The whole listing, from first line to last: copy it exactly.

··········

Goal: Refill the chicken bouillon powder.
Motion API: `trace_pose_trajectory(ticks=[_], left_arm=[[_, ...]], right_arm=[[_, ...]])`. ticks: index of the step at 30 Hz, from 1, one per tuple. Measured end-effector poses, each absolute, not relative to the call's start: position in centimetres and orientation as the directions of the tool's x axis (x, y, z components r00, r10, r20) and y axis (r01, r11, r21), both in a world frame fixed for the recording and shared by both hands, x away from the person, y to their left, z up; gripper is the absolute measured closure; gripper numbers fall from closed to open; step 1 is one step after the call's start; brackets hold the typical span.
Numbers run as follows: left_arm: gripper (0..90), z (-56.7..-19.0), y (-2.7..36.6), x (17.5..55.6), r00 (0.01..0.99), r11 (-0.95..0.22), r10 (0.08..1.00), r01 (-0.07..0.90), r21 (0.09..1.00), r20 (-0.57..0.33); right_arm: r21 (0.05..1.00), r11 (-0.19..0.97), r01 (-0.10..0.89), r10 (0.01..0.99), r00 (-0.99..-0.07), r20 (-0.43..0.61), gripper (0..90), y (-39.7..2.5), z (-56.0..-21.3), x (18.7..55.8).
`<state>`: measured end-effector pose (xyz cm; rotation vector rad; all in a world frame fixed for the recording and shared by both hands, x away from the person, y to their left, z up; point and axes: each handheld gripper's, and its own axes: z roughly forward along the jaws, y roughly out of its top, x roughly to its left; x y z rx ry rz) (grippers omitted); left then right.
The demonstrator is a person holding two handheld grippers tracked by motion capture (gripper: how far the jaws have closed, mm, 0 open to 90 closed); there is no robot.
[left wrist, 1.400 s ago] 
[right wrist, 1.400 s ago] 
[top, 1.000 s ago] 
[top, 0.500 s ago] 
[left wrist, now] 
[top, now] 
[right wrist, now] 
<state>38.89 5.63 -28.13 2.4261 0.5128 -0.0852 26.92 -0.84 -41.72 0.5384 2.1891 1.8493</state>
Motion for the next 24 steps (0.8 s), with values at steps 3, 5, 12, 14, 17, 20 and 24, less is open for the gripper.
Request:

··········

• Task output:
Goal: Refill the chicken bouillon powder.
Motion API: `trace_pose_trajectory(ticks=[_], left_arm=[[_, ...]], right_arm=[[_, ...]])`. ticks: index of the step at 30 Hz, from 1, one per tuple. Measured end-effector poses, each absolute, not relative to the call's start: position in centimetres and orientation as the directions of the tool's x axis (x, y, z components r00, r10, r20) and y axis (r01, r11, r21), both in a world frame fixed for the recording and shared by both hands, x away from the person, y to their left, z up; gripper is the absolute measured closure; gripper numbers fall from closed to open; step 1 is one step after the call's start; brackets hold the typical span.
Numbers run as follows: left_arm: gripper (0..90), z (-56.7..-19.0), y (-2.7..36.6), x (17.5..55.6), r00 (0.01..0.99), r11 (-0.95..0.22), r10 (0.08..1.00), r01 (-0.07..0.90), r21 (0.09..1.00), r20 (-0.57..0.33); right_arm: r21 (0.05..1.00), r11 (-0.19..0.97), r01 (-0.10..0.89), r10 (0.01..0.99), r00 (-0.99..-0.07), r20 (-0.43..0.61), gripper (0..90), y (-39.7..2.5), z (-56.0..-21.3), x (18.7..55.8).
`<state>`: measured end-effector pose (xyz cm; rotation vector rad; all in a world frame fixed for the recording and shared by both hands, x away from the person, y to their left, z up; point and axes: each handheld gripper's, and its own axes: z roughly forward along the jaws, y roughly out of its top, x roughly to its left; x y z rx ry rz) (grippers omitted); left then right.
The demonstrator is a person holding two handheld grippers tracked by motion capture (gripper: how far the jaws have closed, mm, 0 open to 90 closed); there is no robot.
[left wrist, 1.400 s ago] 
[right wrist, 1.400 s ago] 
[top, 1.000 s ago] 
[top, 0.500 s ago] 
[left wrist, now] 
[top, now] 
[right wrist, now] 
<state>38.89 5.63 -28.13 2.4261 0.5128 -0.0852 26.92 -0.84 -41.72 0.5384 2.1891 1.8493</state>
Motion for the next 24 steps (0.8 s), with values at steps 3, 5, 12, 14, 17, 20 and 24, less is open for the gripper.
Request:

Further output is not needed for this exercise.